When we speak of qualitative outcomes, we generally are concerned with the observation of:

A particular behavior (marriage, migration, birth, death)
A transition (unemployed to employed, married to divorced)
A threshold characteristic (adoption of sterilization after ideal # of children is reached)
In general, each of these outcomes would be coded as a binary variable (1 or 0) depending on whether the outcome of interest was observed

Basics of Genearlized Linear Models

Up until now, we have been relying on linear statistical models which assumed the Normal distribution for our outcomes. A broader class of regression models, are Generalized Linear Models, or GLMs, which allow for linear regression for outcomes that are not assumed to come from a Normal distribution.

GLMs are a class of statistical models that link the mean of the specified distribution to a linear combination of covariates by some form of link function. For example, the Normal distribution has the mean, \(\mu\), which is typically estimated using the linear mean function :

\[\mu = \beta_0 + \beta_1 x_1\] Which describes the line that estimates the mean of the outcome variable as a linear function of the predictor variable \(x_1\).

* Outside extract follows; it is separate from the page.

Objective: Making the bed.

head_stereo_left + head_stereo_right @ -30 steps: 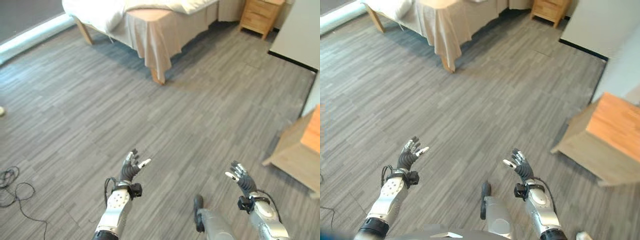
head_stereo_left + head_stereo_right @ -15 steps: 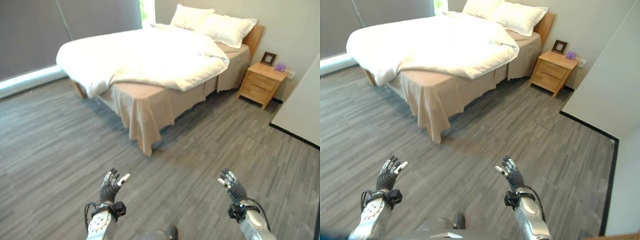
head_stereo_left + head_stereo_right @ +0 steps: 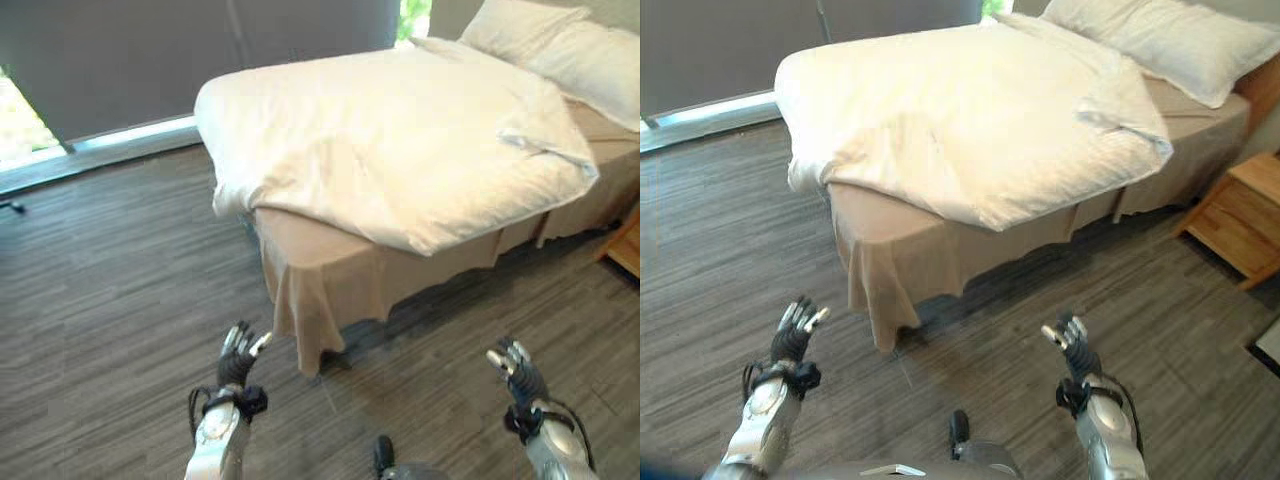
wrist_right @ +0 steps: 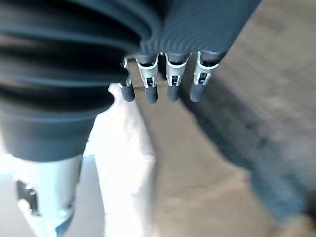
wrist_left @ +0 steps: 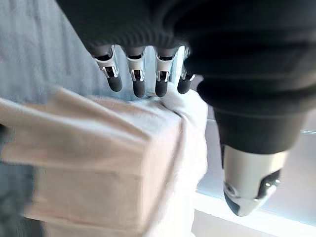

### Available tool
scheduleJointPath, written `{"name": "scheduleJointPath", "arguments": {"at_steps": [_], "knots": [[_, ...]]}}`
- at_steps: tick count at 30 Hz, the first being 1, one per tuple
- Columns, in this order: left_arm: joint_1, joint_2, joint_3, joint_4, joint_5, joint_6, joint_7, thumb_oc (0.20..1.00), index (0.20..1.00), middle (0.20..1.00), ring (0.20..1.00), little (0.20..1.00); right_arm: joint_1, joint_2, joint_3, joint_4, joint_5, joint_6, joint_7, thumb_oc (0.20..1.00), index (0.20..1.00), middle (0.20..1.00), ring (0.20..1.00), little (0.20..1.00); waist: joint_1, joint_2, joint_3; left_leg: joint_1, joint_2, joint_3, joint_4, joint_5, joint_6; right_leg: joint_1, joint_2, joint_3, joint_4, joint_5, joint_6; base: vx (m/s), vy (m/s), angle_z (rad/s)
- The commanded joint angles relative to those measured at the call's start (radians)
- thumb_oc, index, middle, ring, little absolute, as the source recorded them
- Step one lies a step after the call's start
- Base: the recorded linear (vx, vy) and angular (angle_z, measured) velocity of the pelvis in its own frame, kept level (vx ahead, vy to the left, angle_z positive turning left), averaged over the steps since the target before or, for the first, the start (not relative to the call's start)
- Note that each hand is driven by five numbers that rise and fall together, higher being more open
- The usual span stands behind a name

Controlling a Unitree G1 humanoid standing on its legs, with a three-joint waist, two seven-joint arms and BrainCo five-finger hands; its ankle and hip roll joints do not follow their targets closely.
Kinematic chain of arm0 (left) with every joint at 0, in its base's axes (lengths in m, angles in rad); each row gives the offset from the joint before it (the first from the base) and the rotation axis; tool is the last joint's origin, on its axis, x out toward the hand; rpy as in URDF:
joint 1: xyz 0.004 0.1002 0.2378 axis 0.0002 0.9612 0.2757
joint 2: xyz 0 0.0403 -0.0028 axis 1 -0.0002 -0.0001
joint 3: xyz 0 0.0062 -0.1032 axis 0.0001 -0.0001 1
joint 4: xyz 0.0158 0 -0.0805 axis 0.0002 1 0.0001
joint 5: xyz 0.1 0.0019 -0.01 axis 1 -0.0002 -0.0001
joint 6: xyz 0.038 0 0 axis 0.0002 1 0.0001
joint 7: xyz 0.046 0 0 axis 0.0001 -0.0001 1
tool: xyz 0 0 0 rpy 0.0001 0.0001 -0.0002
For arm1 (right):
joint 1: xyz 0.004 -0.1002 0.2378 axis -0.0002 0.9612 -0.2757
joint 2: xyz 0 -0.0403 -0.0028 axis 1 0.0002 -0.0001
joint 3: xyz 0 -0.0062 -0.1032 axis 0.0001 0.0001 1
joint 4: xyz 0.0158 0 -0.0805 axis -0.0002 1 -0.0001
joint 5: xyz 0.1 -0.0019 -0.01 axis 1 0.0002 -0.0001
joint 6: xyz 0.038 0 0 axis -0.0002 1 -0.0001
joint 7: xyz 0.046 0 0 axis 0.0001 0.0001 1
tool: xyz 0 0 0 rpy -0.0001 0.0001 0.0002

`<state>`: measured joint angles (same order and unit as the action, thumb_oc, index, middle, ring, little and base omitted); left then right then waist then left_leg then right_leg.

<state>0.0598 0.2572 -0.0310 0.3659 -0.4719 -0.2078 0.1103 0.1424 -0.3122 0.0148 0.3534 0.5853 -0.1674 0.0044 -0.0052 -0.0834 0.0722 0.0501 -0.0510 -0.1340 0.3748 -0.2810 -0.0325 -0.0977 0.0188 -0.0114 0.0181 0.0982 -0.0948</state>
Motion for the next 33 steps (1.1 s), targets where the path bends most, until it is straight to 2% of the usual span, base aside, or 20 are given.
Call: {"name": "scheduleJointPath", "arguments": {"at_steps": [1, 2, 3, 6, 11, 13, 18, 20, 21, 25, 26, 27, 29, 30, 31, 32, 33], "knots": [[-0.048, 0.036, 0.004, -0.033, -0.016, -0.046, -0.014, 1.0, 1.0, 1.0, 1.0, 1.0, 0.038, -0.036, -0.028, -0.081, 0.027, -0.05, -0.004, 1.0, 1.0, 1.0, 1.0, 1.0, -0.04, 0.008, 0.055, -0.011, 0.084, 0.115, -0.259, 0.316, -0.029, 0.088, -0.105, -0.029, -0.035, 0.0, 0.203, 0.26, -0.079, 0.37], [-0.04, 0.03, -0.014, -0.015, -0.013, -0.037, -0.025, 1.0, 1.0, 1.0, 1.0, 1.0, 0.053, -0.035, -0.031, -0.079, 0.03, -0.044, -0.008, 1.0, 1.0, 1.0, 1.0, 1.0, -0.037, 0.009, 0.046, -0.042, 0.094, 0.169, -0.351, 0.322, -0.023, 0.114, -0.109, -0.056, -0.057, -0.014, 0.205, 0.12, -0.021, 0.16], [-0.04, 0.03, -0.015, -0.015, -0.013, -0.038, -0.025, 1.0, 1.0, 1.0, 1.0, 1.0, 0.053, -0.035, -0.031, -0.079, 0.03, -0.044, -0.008, 1.0, 1.0, 1.0, 1.0, 1.0, -0.037, 0.008, 0.046, -0.04, 0.093, 0.169, -0.353, 0.323, -0.023, 0.115, -0.109, -0.056, -0.058, -0.015, 0.206, 0.17, -0.026, 0.24], [-0.024, 0.035, -0.022, -0.012, -0.008, -0.037, -0.017, 1.0, 1.0, 1.0, 1.0, 1.0, 0.056, -0.029, -0.021, -0.071, 0.036, -0.046, -0.007, 1.0, 1.0, 1.0, 1.0, 1.0, -0.023, 0.01, 0.046, -0.08, 0.068, 0.135, -0.379, 0.36, -0.027, 0.123, -0.095, -0.04, -0.068, -0.02, 0.203, 0.11, 0.002, 0.08], [-0.001, 0.029, -0.018, 0.007, -0.004, -0.031, -0.026, 1.0, 1.0, 1.0, 1.0, 1.0, 0.053, -0.016, 0.0, -0.072, -0.012, -0.03, 0.001, 1.0, 1.0, 1.0, 1.0, 1.0, -0.015, 0.023, 0.015, -0.019, 0.066, 0.115, -0.462, 0.358, -0.018, 0.128, -0.078, -0.008, -0.068, -0.023, 0.208, 0.11, 0.059, -0.61], [-0.004, 0.039, -0.02, 0.004, -0.006, -0.029, -0.018, 1.0, 1.0, 1.0, 1.0, 1.0, 0.047, 0.01, 0.003, -0.07, 0.012, -0.034, -0.007, 1.0, 1.0, 1.0, 1.0, 1.0, -0.025, 0.033, 0.001, 0.001, 0.055, 0.127, -0.462, 0.344, -0.007, 0.127, -0.079, 0.013, -0.06, -0.025, 0.212, 0.08, 0.118, -0.19], [-0.008, 0.044, -0.017, -0.001, -0.007, -0.029, -0.02, 1.0, 1.0, 1.0, 1.0, 1.0, 0.053, 0.012, 0.02, -0.067, -0.026, -0.026, -0.007, 1.0, 1.0, 1.0, 1.0, 1.0, -0.021, 0.038, 0.002, 0.026, 0.051, 0.151, -0.462, 0.329, 0.004, 0.135, -0.084, 0.031, -0.059, -0.03, 0.217, 0.04, 0.055, -0.11], [-0.01, 0.045, -0.015, 0.0, -0.003, -0.03, -0.013, 1.0, 1.0, 1.0, 1.0, 1.0, 0.048, 0.017, 0.025, -0.063, -0.025, -0.027, -0.008, 1.0, 1.0, 1.0, 1.0, 1.0, -0.018, 0.038, 0.004, 0.031, 0.052, 0.16, -0.462, 0.325, 0.005, 0.132, -0.085, 0.031, -0.055, -0.029, 0.221, 0.01, 0.014, -0.12], [-0.014, 0.044, -0.011, -0.006, -0.005, -0.033, -0.004, 1.0, 1.0, 1.0, 1.0, 1.0, 0.033, 0.019, 0.034, -0.054, -0.036, -0.027, -0.011, 1.0, 1.0, 1.0, 1.0, 1.0, -0.008, 0.038, 0.013, 0.036, 0.057, 0.194, -0.462, 0.317, 0.006, 0.116, -0.082, 0.019, -0.029, -0.03, 0.229, 0.0, 0.006, -0.13], [-0.024, 0.041, -0.009, -0.011, -0.019, -0.036, 0.004, 1.0, 1.0, 1.0, 1.0, 1.0, 0.021, 0.022, 0.043, -0.046, -0.028, -0.029, -0.019, 1.0, 1.0, 1.0, 1.0, 1.0, -0.006, 0.036, 0.02, 0.052, 0.068, 0.203, -0.462, 0.313, 0.001, 0.114, -0.077, 0.011, -0.009, -0.048, 0.223, 0.04, -0.022, -0.43], [-0.036, 0.042, -0.012, -0.011, -0.022, -0.038, 0.007, 1.0, 1.0, 1.0, 1.0, 1.0, 0.013, 0.016, 0.046, -0.045, -0.023, -0.032, -0.021, 1.0, 1.0, 1.0, 1.0, 1.0, -0.007, 0.029, 0.035, 0.037, 0.079, 0.201, -0.392, 0.322, -0.007, 0.117, -0.08, 0.011, -0.004, -0.053, 0.215, -0.06, -0.122, -0.08], [-0.053, 0.04, -0.022, -0.014, -0.033, -0.048, 0.006, 1.0, 1.0, 1.0, 1.0, 1.0, 0.011, 0.006, 0.051, -0.047, -0.012, -0.04, -0.016, 1.0, 1.0, 1.0, 1.0, 1.0, -0.004, 0.011, 0.074, -0.077, 0.084, 0.193, -0.16, 0.358, -0.038, 0.122, -0.088, 0.002, 0.003, -0.053, 0.196, -0.09, -0.16, 0.0], [-0.077, 0.032, -0.045, -0.026, -0.051, -0.053, 0.008, 1.0, 1.0, 1.0, 1.0, 1.0, 0.016, -0.017, 0.048, -0.063, -0.011, -0.043, -0.02, 1.0, 1.0, 1.0, 1.0, 1.0, 0.003, -0.013, 0.113, -0.247, 0.063, 0.166, 0.195, 0.463, -0.098, 0.135, -0.103, -0.016, 0.019, -0.062, 0.168, -0.09, -0.13, 0.26], [-0.081, 0.023, -0.05, -0.03, -0.062, -0.058, 0.005, 1.0, 1.0, 1.0, 1.0, 1.0, 0.014, -0.03, 0.048, -0.06, -0.008, -0.041, -0.018, 1.0, 1.0, 1.0, 1.0, 1.0, 0.02, -0.018, 0.136, -0.305, 0.028, 0.095, 0.28, 0.49, -0.108, 0.141, -0.109, 0.003, 0.028, -0.071, 0.163, -0.02, 0.024, 0.6], [-0.077, 0.014, -0.053, -0.034, -0.07, -0.06, 0.008, 1.0, 1.0, 1.0, 1.0, 1.0, 0.016, -0.041, 0.048, -0.065, -0.014, -0.039, -0.016, 1.0, 1.0, 1.0, 1.0, 1.0, 0.024, -0.02, 0.142, -0.326, 0.016, 0.036, 0.282, 0.488, -0.102, 0.143, -0.116, 0.027, 0.032, -0.079, 0.165, 0.06, 0.115, 0.49], [-0.071, 0.005, -0.05, -0.042, -0.079, -0.059, 0.009, 1.0, 1.0, 1.0, 1.0, 1.0, 0.019, -0.054, 0.037, -0.067, -0.027, -0.036, -0.024, 1.0, 1.0, 1.0, 1.0, 1.0, 0.021, -0.023, 0.139, -0.345, 0.05, 0.016, 0.276, 0.491, -0.092, 0.151, -0.128, 0.045, 0.026, -0.085, 0.167, 0.17, 0.173, -0.32], [-0.066, -0.004, -0.046, -0.036, -0.093, -0.06, 0.012, 1.0, 1.0, 1.0, 1.0, 1.0, 0.02, -0.057, 0.028, -0.063, -0.033, -0.039, -0.035, 1.0, 1.0, 1.0, 1.0, 1.0, 0.022, -0.025, 0.131, -0.345, 0.12, -0.006, 0.2, 0.5, -0.085, 0.159, -0.142, 0.06, 0.023, -0.095, 0.174, 0.25, 0.232, -0.81]]}}
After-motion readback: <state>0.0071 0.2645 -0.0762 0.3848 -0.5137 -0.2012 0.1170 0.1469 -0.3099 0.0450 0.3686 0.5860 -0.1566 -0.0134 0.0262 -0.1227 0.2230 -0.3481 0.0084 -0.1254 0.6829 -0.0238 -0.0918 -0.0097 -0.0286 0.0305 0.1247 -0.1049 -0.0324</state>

This model uses an identity link meaning there is no transformation of the linear mean function as it is connected to the mean of the outcome.

This can be written as:

\[g(u) = g(E(Y)) = \beta_0 + \beta_1 x_1\]

Where \(g()\) is the link function, linking the mean of the Normal distribution to the linear mean function of the model.

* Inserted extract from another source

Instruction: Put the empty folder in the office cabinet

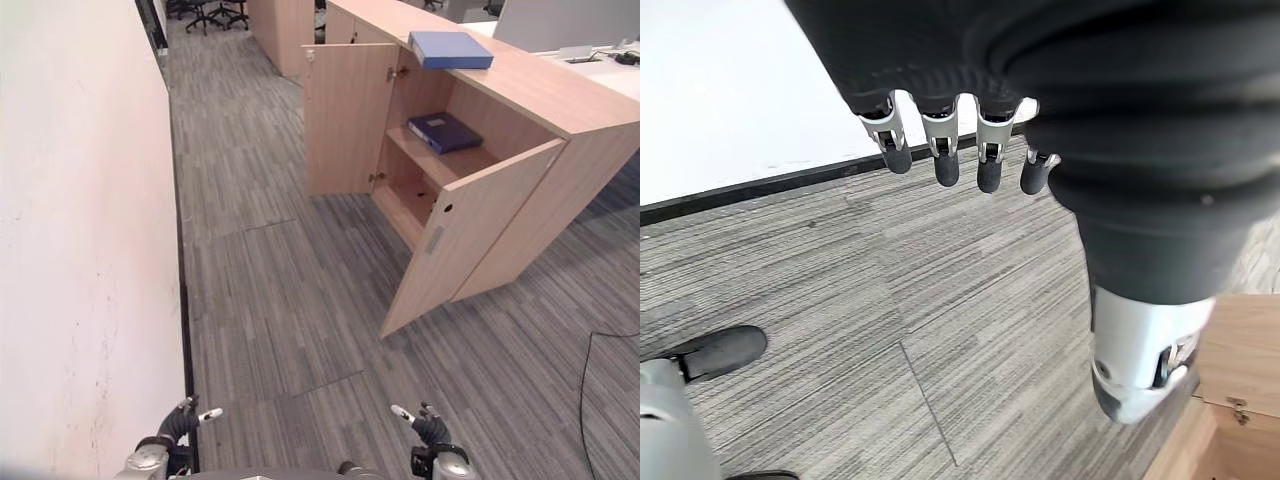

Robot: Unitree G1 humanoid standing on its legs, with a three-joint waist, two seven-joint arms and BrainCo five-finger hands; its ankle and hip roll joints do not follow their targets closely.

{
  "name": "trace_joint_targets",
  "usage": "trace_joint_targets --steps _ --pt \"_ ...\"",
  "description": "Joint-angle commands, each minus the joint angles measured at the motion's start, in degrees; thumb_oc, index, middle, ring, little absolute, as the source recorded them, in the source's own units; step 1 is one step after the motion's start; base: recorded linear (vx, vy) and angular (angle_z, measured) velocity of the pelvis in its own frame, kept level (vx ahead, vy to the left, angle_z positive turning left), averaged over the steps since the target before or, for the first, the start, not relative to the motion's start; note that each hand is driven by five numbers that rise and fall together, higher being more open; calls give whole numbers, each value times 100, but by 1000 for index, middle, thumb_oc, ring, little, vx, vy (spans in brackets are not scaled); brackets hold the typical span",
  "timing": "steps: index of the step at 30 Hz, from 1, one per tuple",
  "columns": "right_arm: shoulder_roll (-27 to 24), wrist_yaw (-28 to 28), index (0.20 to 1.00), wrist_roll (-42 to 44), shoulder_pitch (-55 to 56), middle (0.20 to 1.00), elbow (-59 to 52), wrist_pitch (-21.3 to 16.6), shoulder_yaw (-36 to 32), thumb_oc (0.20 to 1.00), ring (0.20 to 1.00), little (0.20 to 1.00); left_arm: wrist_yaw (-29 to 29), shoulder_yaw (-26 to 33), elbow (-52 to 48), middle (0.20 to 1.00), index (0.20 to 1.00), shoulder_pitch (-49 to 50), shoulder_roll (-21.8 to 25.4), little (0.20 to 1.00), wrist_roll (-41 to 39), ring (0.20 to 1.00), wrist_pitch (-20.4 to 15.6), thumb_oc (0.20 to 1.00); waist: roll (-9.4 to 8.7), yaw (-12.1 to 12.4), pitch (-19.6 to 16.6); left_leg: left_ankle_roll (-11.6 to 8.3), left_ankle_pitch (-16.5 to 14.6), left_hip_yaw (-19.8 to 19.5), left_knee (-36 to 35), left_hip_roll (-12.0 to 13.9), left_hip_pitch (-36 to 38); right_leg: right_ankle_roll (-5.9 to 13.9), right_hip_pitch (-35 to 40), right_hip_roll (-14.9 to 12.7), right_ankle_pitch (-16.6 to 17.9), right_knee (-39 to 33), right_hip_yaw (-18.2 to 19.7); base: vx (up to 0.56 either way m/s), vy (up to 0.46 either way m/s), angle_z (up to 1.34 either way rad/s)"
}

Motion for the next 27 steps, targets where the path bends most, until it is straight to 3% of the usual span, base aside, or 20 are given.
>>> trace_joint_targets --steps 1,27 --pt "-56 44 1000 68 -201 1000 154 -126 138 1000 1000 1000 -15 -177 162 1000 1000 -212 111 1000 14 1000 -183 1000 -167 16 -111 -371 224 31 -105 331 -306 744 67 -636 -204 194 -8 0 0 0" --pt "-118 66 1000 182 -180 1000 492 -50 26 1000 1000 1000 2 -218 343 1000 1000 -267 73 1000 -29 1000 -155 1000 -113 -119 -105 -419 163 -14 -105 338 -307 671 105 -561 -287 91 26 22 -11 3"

The linear model is appropriate for the Normal distribution, because this distribution can take any value from \(- \infty\) to \(\infty\). Other distributions do not have this wide range, so transformations of the linear mean function must be used so that the linear model remains on the scale of the data.

You have probably seen the binomial distribution in either a basic statistics course, remember the coin flips? Or in the context of a logistic regression model.

There are two ways the binomial distribution is typically used, the first is the context of logistic regression, where a special case of the binomial is used, called the Bernoulli distribution. This is the case of the binomial when there is basically a single coin flip, and you’re trying to figure out the probability that it is heads (or tails). This is said to be a single trial, and the outcome is either 1 or 0 (heads or tails).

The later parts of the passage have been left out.